6-EL GATO ROJO
Cuando los días amanecen…
Se oían a lo lejos las palomas y las tórtolas.
A Guillermo esos sonidos le traían recuerdos del cementerio donde iba, de niño, a visitar a Salvador. Mía lo llevaba. Le hacían creer que su padre descansaba en aquella tumba marmolada, pero allí no había nadie. Las cenizas de Salvador permanecían en el patio de la iglesia. Él era muy chico para saberlo; le hubiera destrozado el corazón. Prefería creer que su papá se hallaba guardado en un cofre con encajes blancos, bien cuidado, durmiendo para siempre en ese refugio inmaculado. Pero llegó el momento que sintió que allí no había nadie, no porque no estuviera el cuerpo sino porque el silencio, como una palabra, le decía: ve tranquilo, yo estoy bien, vive tu vida y no te preocupes por mí. Y así fue que dejó de ir, aunque le agradaba ver los cientos de gatos que lo perseguían o los ángeles escribiendo sentencias con las alas desplegadas e infinitas. Él les miraba los ojos a aquellas estatuas, pensando que en cualquier momento iban a mover los párpados. Estaba todo tan inhóspito, pero había magia, algo celestial, como si le lloviera paz sobre los hombros.
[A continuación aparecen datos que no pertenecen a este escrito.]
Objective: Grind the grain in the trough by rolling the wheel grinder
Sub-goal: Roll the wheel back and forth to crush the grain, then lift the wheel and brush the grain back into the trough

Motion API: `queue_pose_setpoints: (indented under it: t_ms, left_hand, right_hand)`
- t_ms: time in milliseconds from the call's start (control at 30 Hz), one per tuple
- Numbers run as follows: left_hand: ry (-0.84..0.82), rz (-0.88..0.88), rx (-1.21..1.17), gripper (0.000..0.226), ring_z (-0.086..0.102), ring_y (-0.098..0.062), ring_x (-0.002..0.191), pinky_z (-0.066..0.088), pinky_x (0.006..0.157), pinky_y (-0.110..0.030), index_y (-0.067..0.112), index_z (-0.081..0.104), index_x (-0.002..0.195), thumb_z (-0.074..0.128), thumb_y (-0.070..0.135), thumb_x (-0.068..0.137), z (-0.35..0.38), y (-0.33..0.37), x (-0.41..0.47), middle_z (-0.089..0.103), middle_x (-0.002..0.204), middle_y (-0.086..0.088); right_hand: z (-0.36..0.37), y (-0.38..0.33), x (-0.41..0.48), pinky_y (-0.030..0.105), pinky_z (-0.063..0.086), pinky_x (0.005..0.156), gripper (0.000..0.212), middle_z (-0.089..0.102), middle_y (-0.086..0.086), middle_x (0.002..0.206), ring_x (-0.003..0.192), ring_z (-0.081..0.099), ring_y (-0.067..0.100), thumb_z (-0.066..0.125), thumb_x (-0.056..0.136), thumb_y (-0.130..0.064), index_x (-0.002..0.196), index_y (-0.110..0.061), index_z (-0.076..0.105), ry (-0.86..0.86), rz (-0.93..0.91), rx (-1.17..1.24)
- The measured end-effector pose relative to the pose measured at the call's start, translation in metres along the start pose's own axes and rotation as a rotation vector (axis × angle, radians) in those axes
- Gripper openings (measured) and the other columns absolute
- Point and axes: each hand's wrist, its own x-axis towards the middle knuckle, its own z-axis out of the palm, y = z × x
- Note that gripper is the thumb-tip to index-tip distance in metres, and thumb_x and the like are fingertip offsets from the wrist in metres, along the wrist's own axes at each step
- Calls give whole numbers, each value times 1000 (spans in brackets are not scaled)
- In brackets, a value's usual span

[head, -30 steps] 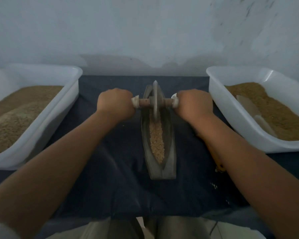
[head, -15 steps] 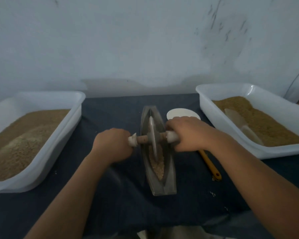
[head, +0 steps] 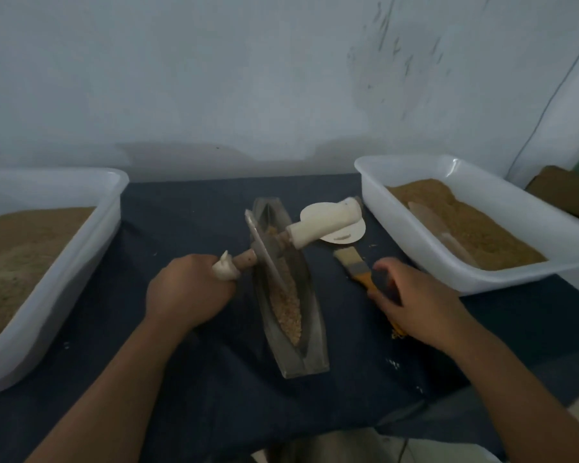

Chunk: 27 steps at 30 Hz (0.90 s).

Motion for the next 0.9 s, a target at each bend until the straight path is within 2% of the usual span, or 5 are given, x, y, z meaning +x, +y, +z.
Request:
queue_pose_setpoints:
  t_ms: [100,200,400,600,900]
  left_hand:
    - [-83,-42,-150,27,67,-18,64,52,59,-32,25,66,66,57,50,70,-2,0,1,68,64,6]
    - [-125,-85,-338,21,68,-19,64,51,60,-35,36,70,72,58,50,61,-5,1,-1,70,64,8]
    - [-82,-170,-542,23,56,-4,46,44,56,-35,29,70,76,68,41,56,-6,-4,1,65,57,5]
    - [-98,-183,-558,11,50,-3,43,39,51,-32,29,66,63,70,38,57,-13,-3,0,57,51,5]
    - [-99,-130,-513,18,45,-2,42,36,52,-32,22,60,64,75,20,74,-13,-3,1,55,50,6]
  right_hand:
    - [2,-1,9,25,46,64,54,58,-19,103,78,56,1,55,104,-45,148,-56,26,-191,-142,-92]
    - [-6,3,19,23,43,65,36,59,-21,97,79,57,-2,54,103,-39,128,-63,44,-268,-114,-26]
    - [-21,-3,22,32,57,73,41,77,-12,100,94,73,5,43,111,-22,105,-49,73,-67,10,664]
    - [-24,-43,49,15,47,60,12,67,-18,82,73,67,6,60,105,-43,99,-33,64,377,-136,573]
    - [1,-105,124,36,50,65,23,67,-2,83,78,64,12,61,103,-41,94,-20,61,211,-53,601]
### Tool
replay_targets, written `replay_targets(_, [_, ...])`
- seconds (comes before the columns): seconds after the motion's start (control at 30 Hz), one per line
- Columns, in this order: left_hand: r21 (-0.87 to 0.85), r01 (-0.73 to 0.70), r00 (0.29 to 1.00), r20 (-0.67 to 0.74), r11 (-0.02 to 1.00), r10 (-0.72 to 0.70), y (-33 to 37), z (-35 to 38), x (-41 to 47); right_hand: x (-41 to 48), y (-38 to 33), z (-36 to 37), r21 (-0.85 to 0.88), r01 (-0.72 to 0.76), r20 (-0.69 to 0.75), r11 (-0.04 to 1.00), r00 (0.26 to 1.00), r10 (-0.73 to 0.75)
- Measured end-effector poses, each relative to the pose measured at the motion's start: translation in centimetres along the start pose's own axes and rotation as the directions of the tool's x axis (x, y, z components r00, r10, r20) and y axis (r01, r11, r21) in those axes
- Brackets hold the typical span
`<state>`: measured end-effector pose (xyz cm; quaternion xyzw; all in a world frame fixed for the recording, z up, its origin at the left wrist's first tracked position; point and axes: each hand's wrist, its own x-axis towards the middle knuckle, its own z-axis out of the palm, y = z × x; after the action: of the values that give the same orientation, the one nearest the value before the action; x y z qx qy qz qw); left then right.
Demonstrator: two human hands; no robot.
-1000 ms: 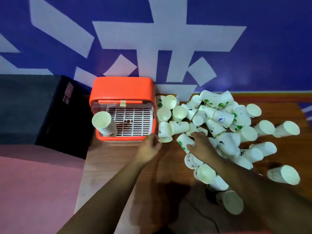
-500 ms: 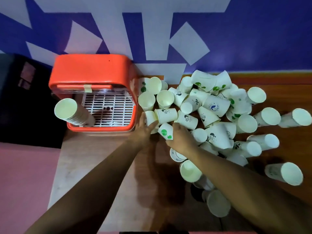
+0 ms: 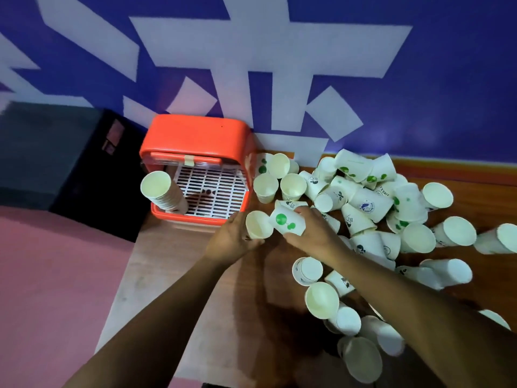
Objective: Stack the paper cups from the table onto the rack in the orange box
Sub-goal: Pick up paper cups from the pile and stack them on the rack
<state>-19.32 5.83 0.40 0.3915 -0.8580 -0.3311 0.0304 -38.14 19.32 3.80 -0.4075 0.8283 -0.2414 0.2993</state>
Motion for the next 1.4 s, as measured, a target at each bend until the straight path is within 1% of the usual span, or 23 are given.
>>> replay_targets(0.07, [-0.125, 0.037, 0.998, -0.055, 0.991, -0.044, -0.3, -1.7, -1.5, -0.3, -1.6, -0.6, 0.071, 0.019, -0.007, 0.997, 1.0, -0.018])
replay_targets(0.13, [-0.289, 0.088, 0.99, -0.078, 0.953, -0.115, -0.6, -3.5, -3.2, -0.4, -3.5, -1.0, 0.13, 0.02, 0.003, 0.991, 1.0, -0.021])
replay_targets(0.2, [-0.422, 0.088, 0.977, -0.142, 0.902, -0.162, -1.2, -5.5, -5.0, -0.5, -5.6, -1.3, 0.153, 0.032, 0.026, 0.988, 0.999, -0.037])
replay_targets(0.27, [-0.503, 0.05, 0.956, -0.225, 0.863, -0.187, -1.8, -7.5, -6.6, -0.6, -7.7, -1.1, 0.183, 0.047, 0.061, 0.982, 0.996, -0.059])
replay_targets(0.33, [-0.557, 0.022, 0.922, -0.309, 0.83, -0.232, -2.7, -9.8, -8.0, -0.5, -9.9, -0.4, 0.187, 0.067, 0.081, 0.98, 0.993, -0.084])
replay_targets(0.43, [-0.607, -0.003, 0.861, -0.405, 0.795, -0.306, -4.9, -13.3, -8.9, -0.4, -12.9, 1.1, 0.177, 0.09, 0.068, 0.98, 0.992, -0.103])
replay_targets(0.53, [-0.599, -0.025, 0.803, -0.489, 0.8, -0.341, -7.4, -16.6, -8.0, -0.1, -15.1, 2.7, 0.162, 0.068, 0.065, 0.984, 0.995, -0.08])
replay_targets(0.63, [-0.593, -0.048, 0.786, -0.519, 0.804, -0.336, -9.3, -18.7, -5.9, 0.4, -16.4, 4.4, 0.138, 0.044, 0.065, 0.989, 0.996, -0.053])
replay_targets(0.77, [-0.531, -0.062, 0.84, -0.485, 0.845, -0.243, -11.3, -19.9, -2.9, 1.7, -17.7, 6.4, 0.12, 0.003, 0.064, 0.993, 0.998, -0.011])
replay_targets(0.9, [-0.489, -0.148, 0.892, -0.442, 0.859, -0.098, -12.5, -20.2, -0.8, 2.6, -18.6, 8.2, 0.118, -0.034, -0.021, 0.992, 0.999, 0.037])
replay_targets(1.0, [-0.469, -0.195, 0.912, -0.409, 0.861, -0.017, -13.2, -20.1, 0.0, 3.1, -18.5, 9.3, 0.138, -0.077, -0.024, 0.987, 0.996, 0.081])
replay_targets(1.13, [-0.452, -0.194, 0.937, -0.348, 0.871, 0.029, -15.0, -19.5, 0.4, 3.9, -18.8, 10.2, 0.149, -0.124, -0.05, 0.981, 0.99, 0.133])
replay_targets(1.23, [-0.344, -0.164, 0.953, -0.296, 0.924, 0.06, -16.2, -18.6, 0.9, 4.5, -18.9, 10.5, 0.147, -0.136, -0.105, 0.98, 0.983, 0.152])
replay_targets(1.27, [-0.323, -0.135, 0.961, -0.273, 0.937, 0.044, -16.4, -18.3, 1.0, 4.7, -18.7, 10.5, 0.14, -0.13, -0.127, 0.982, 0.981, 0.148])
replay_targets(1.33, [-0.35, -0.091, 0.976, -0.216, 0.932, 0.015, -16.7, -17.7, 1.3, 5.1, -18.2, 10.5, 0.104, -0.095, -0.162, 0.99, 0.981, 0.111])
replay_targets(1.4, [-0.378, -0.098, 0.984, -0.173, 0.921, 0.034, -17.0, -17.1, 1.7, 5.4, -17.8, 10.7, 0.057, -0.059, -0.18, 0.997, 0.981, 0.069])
Y así se fue despidiendo de ese jardín, donde el corazón se abrigaba buscando huecos para llenar, cuando la vida le decía que no se desplomara porque aún los días amanecían…
−¿Se encuentra el doctor Gustavo Morales? –le preguntó a una mujer de aspecto contrario que parecía ser una secretaria.
−¿Tiene cita?
−No.
−Entonces tendrá que volver otro día –le respondió con enojo, y siguió leyendo unos papeles. En el interior del despacho se escuchaba que el doctor estaba hablando por teléfono. Aparentemente, no había nadie con él.
−Puedo esperarlo –contestó Guillermo al oír la voz.
−Si no tiene cita no insista.
−Pero… ¡Si no hay nadie! –replicó Guillermo.
−Qué raro que un párroco levante la voz –respondió la secretaría con sarcasmo−. Su deber es calmar a los descarriados.
−¡No me diga a mí lo que tengo que hacer! Me fastidia la gente como usted: no lo puede atender, venga mañana, trajo tal papel, le falta el documento… ¡Tantas preguntas absurdas!
Guillermo se encontraba fuera de su eje. Debía tranquilizarse, pero en un pueblo sombrío donde casi nadie transitaba las calles, salvo algún vendedor o campesino que llegaba del campo, que alguien le pusiera tantas trabas y obstáculos lo sublevaba.
−¡Qué pasa! –salió el doctor Morales.
−Acá el curita del pueblo se hace el guerrillero.
−¡Qué falta de respeto! –exclamó Guillermo insinuando que mujeres como ella no tenían compostura.
−Pase al escritorio –agregó el doctor Morales para calmar los ánimos−. Tome asiento. ¿Qué necesita?
−Yo soy el hijo de Dolores Ferrer.
−¡Hubiera empezado por ahí! Las cosas siguen iguales y ella insiste en decir que lo mató, pero no hay pruebas para afirmar o para desmentir nada.
−Yo tengo una –exclamó Guillermo y le entregó la carta ajada y amarilla.
−¿Y esto? Me extraña que confíe en este mísero papel.
−Hace unas semanas encontramos con el padre Roque en el campanario de la iglesia unos huesos debajo de los escombros, porque la torre se había derrumbado sin que nos diéramos cuenta. Junto a ese macabro hallazgo estaba el revólver de mi padre y esta carta. Allí una mujer, Clara Franch, dice que fue ella quien lo mató y que luego se suicidó.
−Por más que lo diga este papel no tiene validez, podría haberlo escrito usted. Lo del revólver es diferente. ¿Lo tiene?
−Sí, pero no lo traje. Está bien guardado en la parroquia.
−Pues debe entregarlo a la policía. ¿Alguien más sabe de esto?
−Solamente el padre Roque.
−Bien, déjeme la carta. Ya le avisaré. Ah… y cuando pueda traiga el arma que yo mismo la llevaráé a la policía.
−Está bien –respondió Guillermo algo decepcionado. Creyó que con esa prueba iban a soltar a Dolores de inmediato.